Already proven foundation
Sprints W.62-W.66
The product kept the main web platform on managed infrastructure while isolating fleet hardware ingestion as a dedicated edge concern.
Sprints W.67-W.78
Fleet history, event evidence, geofences, maintenance, support health, and driver accountability gained the depth needed for serious operating demos.
Sprints W.79-W.212
CRM, service, communications, workforce, learning, compliance, finance, analytics, documents, operations, automation, platform administration, map identity, and lead capture moved from module claims into connected web workflows.
Execution phases
Phase W.31-W.61
Harden the browser product as the command center for enterprise operating workflows, release-certification evidence, and the shared data model that mobile, kiosk, and device surfaces extend.
Phase W.62-W.66
Keep the web platform on managed cloud infrastructure, route fleet hardware through a dedicated ingestion edge, close release guardrails, and establish Schardt operator administration.
Phase W.67-W.78
Deepen trip evidence, device-signal quality, road context, geofences, maintenance, driver identity, coaching, and fleet rollout confidence.
Phase W.79-W.212
Deepen the core operating layers buyers care about: revenue, service, communications, workforce, learning, compliance, finance, analytics, documents, operations, automation, and platform administration.
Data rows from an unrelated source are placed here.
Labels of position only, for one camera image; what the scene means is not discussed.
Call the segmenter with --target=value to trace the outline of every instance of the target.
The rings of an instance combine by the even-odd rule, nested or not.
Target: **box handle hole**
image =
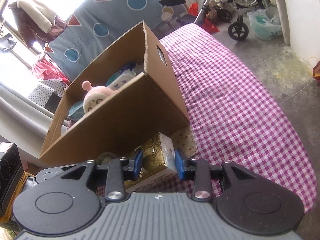
[[[165,66],[167,66],[167,63],[166,63],[165,58],[164,58],[164,54],[163,54],[162,50],[159,48],[158,45],[157,45],[157,49],[158,49],[158,54],[159,54],[160,59],[165,64]]]

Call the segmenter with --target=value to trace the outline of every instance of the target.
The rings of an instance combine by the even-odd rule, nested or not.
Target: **tissue box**
[[[143,166],[137,181],[125,181],[128,192],[145,191],[177,174],[171,138],[157,133],[141,146]]]

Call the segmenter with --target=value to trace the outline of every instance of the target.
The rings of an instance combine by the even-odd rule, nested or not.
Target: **yellow rope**
[[[26,182],[28,176],[32,176],[34,177],[33,175],[27,173],[27,172],[24,172],[23,175],[21,176],[17,186],[16,186],[16,189],[14,190],[13,194],[12,194],[12,197],[10,199],[10,202],[9,202],[9,205],[7,207],[7,210],[5,211],[5,214],[0,217],[0,223],[6,223],[10,220],[10,218],[12,217],[12,206],[13,206],[13,202],[14,200],[16,199],[16,197],[20,194],[20,192],[22,191],[23,189],[23,186],[24,186],[24,183]]]

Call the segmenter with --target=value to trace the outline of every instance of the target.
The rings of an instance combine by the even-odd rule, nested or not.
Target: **wrapped package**
[[[191,158],[197,153],[197,145],[190,126],[173,133],[171,139],[173,147],[180,148],[186,157]]]
[[[141,146],[143,166],[137,181],[125,181],[128,192],[146,191],[177,174],[171,138],[157,133]]]

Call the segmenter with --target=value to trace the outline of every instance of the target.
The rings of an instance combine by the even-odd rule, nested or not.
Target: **table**
[[[305,212],[316,200],[316,176],[289,120],[250,70],[195,24],[161,39],[185,100],[199,158],[231,160],[297,194]],[[178,178],[161,192],[191,191]],[[213,194],[221,193],[212,181]]]

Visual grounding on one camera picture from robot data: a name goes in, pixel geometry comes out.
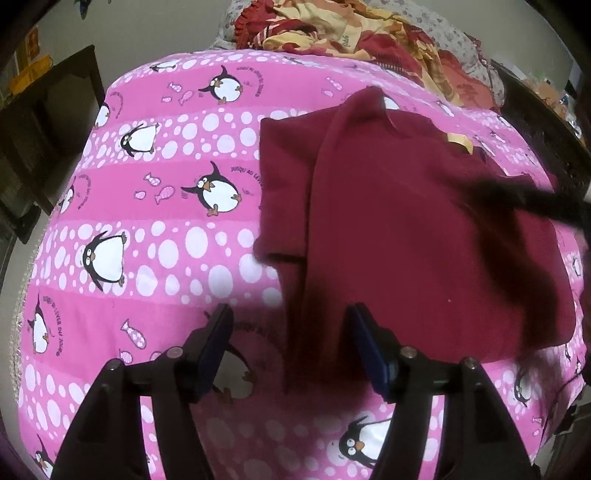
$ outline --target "penguin print bedsheet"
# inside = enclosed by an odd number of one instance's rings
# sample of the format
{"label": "penguin print bedsheet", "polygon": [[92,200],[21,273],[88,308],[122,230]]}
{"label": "penguin print bedsheet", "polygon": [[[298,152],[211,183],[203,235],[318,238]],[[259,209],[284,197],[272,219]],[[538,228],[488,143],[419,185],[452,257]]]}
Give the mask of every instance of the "penguin print bedsheet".
{"label": "penguin print bedsheet", "polygon": [[[261,119],[335,106],[369,85],[385,92],[385,108],[425,115],[442,131],[481,145],[508,175],[527,173],[550,186],[525,141],[496,113],[450,105],[368,63],[205,51],[124,74],[108,89],[51,215],[24,303],[20,429],[47,477],[104,363],[145,362],[182,345],[218,302],[234,308],[235,331],[213,391],[193,407],[215,477],[371,475],[395,405],[365,383],[346,393],[318,387],[284,394],[281,287],[276,270],[252,253]],[[364,225],[370,234],[371,227]],[[572,340],[532,356],[529,368],[513,361],[485,366],[532,459],[543,432],[557,426],[583,386],[582,379],[571,382],[550,408],[586,351],[580,254],[573,232],[556,230],[576,305]],[[141,402],[148,466],[152,478],[163,480],[151,404]],[[434,397],[421,480],[434,475],[444,409],[444,398]]]}

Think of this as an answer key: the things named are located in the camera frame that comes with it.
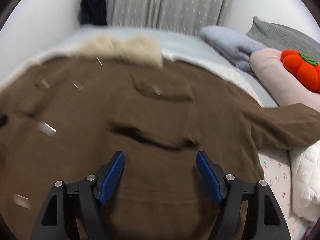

Phase W.213-W.224, W.226-W.235
Public positioning, dashboard release communication, configurable command views, granular access, observability, backups, background jobs, integrations, communications depth, scale, reporting infrastructure, onboarding, tenant administration, trust, APIs, industry packs, AI, automation, analytics, accessibility, procurement readiness, and capacity tuning.
Phase W.236-W.311
Customer-facing product polish, pricing and billing operations, finance/accounting replacement depth, customer-owned payment processor connections, public replacement audits, customer-ready integration access, feature-build stacks for ATS, ERP, EAM, EHS, and CLM, lint/build hygiene, mobile and kiosk rollout gates, public claim cleanup, production pilot, pilot remediation, rollout, post-launch polish, partner groundwork, product program governance, and long-term maintenance after the web platform is credible.
Phase M.1-M.55
The mobile app is being rebuilt screen by screen around foundation, field capture, offline sync, GPS-assisted workflows, device policy, web parity, real-device testing, and production field crews.
Phase K.1-K.19
Workforce time-clock and site-access kiosk appliance work is ship-ready with completed case design, NFC, pairing, sync, Wi-Fi, update paths, offline replay, and device governance.
Phase K.20
Review the full product after web, pilot, mobile, and kiosk tracks so the next era is driven by customer evidence instead of internal backlog noise.